Which lines of the entries contain the word "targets"? Please list them.

BEGIN Source records

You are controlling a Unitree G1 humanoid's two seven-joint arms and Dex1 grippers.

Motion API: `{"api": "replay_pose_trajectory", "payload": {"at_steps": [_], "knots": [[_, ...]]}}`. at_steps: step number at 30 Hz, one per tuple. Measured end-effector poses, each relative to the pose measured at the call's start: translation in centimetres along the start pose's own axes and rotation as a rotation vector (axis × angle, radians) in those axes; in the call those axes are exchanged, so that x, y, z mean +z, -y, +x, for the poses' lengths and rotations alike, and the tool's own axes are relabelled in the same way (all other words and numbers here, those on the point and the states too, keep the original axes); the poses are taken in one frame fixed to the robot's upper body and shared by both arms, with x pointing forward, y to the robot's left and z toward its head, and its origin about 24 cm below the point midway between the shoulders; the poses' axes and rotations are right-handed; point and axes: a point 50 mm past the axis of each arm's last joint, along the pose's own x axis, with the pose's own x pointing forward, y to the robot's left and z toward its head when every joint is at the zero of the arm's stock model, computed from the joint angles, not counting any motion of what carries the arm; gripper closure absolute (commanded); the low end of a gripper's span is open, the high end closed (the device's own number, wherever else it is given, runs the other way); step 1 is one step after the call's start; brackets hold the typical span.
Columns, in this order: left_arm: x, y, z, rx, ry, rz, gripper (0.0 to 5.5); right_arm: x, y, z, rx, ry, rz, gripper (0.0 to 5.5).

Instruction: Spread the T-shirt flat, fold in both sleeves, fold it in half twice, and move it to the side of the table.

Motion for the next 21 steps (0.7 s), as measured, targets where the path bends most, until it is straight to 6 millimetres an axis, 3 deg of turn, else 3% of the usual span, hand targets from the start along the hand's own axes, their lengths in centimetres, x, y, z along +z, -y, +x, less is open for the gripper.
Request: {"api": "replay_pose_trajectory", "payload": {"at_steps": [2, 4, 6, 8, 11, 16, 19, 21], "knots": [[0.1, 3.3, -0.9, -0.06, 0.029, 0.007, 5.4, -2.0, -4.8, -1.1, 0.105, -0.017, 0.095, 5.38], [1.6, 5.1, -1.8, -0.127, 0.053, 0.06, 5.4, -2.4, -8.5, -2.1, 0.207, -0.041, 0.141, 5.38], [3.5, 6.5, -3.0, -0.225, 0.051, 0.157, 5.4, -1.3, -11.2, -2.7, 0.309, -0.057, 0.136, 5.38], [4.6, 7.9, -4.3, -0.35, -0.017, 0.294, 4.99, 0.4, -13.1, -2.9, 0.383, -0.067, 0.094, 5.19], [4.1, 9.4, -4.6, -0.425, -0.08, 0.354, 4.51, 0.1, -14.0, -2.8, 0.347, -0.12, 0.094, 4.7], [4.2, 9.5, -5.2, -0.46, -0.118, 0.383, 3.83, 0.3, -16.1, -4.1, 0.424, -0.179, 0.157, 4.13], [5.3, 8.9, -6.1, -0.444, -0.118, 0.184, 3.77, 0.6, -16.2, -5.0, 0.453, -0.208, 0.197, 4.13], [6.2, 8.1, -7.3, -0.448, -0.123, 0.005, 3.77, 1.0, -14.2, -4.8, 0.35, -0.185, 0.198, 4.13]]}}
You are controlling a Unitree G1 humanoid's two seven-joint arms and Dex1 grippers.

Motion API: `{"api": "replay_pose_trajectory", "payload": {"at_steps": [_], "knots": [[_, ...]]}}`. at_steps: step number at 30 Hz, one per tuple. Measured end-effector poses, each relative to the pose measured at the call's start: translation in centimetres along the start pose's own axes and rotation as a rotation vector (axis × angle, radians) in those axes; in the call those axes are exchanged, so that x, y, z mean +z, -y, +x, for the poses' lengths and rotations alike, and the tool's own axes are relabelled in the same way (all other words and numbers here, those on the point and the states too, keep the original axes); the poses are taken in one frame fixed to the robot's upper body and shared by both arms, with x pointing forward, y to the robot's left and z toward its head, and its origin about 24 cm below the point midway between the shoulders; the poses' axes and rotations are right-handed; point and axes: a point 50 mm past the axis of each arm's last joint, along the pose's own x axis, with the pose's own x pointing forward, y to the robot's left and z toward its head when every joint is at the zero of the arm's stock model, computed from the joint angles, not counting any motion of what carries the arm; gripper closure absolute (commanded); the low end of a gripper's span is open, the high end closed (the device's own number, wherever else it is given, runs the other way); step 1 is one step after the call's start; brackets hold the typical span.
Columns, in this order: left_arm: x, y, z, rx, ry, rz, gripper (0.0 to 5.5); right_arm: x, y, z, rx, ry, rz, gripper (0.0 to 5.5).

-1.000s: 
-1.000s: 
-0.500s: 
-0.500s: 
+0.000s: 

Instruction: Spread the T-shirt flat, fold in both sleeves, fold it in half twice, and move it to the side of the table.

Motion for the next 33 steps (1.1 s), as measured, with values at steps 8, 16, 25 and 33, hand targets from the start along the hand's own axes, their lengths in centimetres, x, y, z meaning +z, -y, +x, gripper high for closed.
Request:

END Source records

Result of this task
Motion for the next 21 steps (0.7 s), as measured, targets where the path bends most, until it is straight to 6 millimetres an axis, 3 deg of turn, else 3% of the usual span, hand targets from the start along the hand's own axes, their lengths in centimetres, x, y, z along +z, -y, +x, less is open for the gripper.
Motion for the next 33 steps (1.1 s), as measured, with values at steps 8, 16, 25 and 33, hand targets from the start along the hand's own axes, their lengths in centimetres, x, y, z meaning +z, -y, +x, gripper high for closed.

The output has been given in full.